* **Requirement**
Where the line with "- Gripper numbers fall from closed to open" appears below, start writing out lines exactly, and finish with the line with "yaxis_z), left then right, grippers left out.", which is included; write out nothing else.

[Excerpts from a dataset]
::::

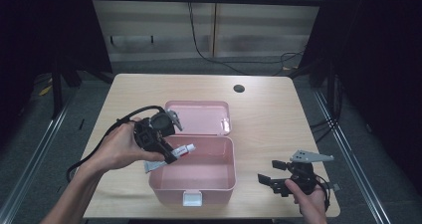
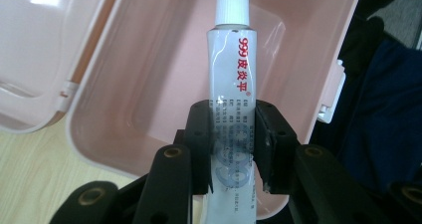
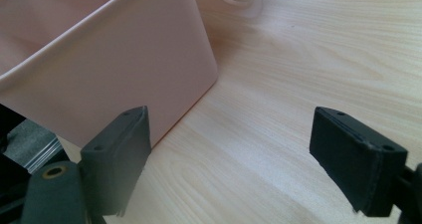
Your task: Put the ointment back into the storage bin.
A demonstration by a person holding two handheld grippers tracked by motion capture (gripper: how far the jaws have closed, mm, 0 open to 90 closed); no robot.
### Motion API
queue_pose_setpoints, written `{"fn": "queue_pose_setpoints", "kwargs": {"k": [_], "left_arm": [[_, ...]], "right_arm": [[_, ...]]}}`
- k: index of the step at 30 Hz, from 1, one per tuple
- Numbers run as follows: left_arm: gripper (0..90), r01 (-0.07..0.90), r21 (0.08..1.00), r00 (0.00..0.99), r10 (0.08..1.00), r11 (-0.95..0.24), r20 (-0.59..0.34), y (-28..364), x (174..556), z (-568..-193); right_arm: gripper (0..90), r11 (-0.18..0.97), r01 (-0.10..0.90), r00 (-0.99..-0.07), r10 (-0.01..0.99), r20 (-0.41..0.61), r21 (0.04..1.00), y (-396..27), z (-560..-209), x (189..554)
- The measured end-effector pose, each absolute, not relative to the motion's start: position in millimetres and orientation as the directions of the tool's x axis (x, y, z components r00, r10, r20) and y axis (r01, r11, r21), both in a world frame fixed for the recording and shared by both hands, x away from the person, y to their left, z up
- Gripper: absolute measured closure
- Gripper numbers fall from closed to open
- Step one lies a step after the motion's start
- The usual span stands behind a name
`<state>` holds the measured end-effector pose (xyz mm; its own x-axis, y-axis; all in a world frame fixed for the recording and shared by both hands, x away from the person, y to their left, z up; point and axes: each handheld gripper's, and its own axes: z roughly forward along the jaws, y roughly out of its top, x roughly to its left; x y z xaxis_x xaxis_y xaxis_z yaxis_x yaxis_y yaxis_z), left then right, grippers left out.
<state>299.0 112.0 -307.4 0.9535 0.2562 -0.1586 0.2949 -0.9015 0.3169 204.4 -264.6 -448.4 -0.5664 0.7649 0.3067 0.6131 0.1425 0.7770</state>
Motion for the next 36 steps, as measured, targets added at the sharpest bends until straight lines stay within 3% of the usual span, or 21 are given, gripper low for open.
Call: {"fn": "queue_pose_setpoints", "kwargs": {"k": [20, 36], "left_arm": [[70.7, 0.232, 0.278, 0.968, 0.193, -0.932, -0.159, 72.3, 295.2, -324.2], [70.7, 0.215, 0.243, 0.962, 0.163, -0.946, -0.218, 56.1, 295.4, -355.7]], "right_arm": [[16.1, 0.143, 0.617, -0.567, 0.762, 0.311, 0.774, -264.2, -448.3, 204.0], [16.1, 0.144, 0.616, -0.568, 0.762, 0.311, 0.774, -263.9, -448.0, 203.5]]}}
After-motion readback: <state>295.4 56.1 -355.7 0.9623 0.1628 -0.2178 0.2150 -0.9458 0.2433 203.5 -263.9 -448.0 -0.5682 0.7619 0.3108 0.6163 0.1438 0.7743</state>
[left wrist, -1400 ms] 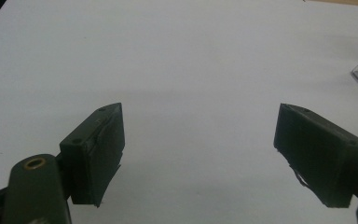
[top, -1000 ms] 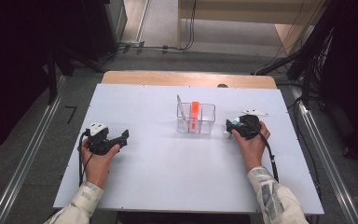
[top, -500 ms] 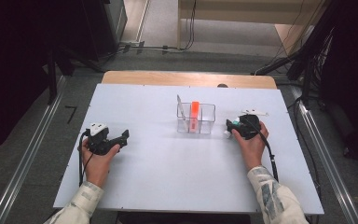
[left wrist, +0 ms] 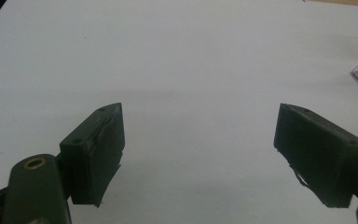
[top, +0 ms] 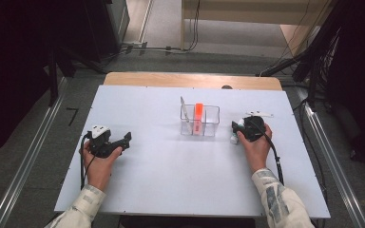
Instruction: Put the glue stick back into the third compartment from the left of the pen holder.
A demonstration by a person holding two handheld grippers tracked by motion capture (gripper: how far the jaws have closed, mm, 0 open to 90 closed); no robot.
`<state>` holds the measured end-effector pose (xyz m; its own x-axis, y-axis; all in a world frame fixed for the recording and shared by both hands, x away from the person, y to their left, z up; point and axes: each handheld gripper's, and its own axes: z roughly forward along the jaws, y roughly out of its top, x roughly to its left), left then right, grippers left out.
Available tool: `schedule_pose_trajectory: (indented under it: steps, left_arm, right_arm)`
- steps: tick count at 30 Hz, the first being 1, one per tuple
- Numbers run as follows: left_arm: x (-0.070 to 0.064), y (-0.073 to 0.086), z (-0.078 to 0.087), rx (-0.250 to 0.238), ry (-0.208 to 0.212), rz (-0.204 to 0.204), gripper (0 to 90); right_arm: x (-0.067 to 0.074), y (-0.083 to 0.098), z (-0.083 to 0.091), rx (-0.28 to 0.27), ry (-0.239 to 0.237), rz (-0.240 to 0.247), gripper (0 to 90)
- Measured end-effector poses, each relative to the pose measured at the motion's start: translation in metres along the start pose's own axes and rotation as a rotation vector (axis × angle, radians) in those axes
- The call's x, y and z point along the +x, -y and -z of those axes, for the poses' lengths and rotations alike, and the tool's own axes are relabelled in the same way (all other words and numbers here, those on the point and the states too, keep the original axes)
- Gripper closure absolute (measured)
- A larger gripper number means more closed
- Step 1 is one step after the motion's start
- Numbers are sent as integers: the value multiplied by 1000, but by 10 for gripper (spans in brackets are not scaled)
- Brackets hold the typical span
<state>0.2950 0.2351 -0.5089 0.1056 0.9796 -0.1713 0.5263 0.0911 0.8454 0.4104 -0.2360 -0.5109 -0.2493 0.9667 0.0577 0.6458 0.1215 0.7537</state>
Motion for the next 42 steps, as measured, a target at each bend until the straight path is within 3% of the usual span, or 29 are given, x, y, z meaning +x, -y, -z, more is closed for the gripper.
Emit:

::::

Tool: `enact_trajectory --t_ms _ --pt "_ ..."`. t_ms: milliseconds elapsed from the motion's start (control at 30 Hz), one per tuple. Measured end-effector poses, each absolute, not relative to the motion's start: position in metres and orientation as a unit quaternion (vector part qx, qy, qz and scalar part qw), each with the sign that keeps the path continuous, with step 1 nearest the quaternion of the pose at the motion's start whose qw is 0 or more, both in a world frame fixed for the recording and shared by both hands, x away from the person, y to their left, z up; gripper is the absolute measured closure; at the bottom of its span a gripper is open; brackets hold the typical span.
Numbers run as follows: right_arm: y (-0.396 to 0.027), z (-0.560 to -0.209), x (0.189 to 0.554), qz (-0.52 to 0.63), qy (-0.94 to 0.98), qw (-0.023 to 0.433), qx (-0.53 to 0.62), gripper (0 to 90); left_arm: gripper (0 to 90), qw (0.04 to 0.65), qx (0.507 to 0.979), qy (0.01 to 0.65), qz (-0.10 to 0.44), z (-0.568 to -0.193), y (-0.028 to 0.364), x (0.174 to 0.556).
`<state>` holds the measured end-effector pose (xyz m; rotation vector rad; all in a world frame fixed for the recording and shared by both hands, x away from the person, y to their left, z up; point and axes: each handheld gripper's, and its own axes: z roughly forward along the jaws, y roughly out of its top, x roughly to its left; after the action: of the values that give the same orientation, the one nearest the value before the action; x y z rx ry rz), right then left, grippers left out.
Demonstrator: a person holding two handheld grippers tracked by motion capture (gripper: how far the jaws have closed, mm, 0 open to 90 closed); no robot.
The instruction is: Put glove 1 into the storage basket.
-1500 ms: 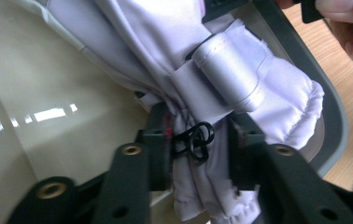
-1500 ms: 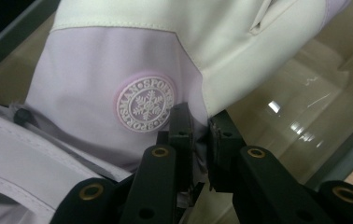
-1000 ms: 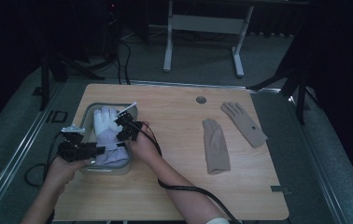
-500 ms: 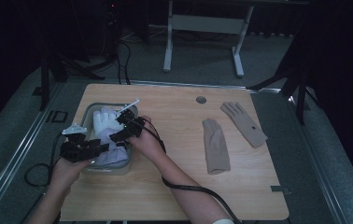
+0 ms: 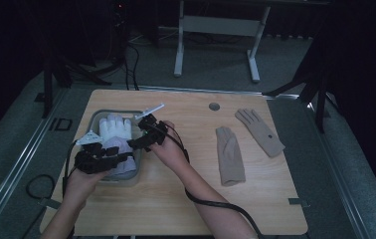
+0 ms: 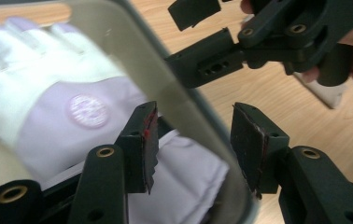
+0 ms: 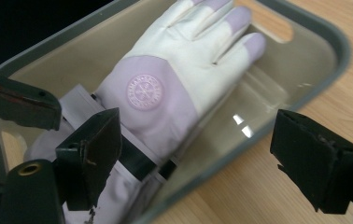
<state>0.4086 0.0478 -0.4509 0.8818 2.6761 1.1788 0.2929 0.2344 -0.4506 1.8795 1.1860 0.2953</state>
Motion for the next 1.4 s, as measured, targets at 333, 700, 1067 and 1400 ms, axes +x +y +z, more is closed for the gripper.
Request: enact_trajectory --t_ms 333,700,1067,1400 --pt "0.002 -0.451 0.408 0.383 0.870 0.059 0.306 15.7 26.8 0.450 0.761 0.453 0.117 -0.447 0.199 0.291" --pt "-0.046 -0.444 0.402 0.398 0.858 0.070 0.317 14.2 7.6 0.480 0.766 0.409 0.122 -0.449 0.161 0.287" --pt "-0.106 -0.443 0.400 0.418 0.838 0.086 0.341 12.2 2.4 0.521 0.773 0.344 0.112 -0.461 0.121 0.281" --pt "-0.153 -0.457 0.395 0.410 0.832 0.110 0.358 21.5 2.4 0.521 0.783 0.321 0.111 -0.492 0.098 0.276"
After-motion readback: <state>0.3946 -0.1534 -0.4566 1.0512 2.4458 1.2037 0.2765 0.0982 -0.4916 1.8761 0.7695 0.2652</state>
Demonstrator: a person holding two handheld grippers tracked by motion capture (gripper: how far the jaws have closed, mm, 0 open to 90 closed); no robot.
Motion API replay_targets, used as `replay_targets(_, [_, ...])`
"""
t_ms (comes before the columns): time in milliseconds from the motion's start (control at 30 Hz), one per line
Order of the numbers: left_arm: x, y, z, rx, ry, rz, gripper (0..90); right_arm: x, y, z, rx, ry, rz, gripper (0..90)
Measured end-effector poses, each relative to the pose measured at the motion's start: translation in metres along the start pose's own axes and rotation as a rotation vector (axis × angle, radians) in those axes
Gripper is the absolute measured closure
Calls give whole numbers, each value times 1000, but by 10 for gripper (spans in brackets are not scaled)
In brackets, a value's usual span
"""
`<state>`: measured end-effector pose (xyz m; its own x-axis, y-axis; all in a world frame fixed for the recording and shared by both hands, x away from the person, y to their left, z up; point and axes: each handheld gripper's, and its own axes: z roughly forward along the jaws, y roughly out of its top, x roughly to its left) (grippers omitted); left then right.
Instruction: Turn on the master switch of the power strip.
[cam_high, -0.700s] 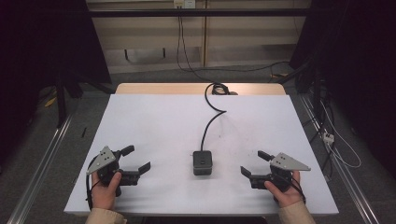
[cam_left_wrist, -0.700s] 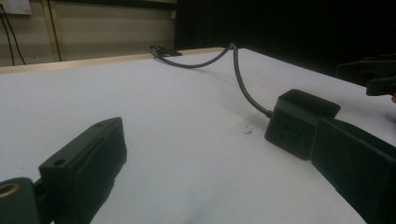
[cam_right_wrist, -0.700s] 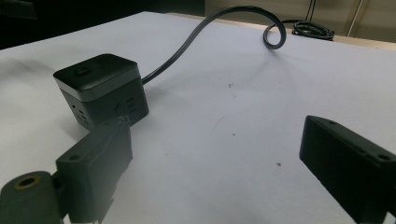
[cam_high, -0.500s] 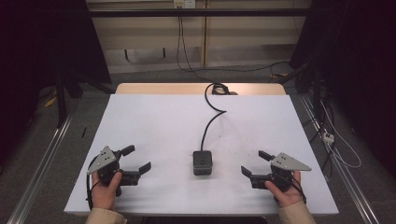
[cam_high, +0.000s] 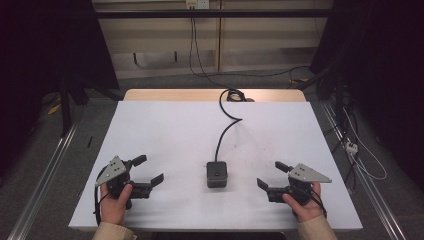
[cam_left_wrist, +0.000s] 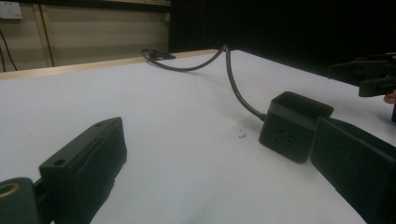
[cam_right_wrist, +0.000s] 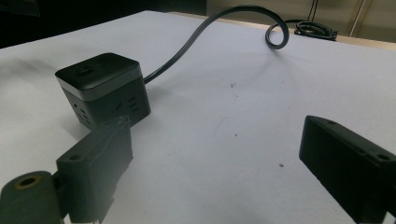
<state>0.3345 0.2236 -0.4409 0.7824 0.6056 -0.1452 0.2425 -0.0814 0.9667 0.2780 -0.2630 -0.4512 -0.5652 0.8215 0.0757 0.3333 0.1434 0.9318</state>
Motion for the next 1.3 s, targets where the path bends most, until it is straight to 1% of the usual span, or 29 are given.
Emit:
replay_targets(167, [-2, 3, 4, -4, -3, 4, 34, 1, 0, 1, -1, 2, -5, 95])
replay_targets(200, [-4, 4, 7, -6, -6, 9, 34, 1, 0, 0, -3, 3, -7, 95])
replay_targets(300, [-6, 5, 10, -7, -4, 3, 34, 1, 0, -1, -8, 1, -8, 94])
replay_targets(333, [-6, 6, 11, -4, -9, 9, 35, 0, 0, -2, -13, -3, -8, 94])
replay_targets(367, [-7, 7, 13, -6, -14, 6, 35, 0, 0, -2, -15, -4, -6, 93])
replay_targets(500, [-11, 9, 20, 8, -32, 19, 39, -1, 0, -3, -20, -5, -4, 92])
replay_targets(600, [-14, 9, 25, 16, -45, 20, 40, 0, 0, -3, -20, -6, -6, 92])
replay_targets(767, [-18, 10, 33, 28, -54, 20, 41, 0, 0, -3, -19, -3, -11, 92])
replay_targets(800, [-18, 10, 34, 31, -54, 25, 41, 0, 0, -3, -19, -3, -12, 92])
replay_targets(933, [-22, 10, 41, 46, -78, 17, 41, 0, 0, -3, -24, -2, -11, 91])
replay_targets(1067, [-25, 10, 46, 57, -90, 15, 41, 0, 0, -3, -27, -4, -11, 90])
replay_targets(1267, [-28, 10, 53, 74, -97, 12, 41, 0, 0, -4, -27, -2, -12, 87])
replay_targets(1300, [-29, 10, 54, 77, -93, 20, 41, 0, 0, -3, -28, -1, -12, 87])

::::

* **Task result**
- Gripper numbers fall from closed to open
- Step one lies a step after the motion's start
- The usual span stands behind a name
`<state>` holds the measured end-effector pose (xyz mm; its own x-axis, y-axis; all in a world frame fixed for the recording and shared by both hands, x away from the person, y to their left, z up; point and axes: each handheld gripper's, and its own axes: z roughly forward along the jaws, y roughly out of its top, x roughly to its left; x y z xaxis_x xaxis_y xaxis_z yaxis_x yaxis_y yaxis_z), left then right, grippers left out.

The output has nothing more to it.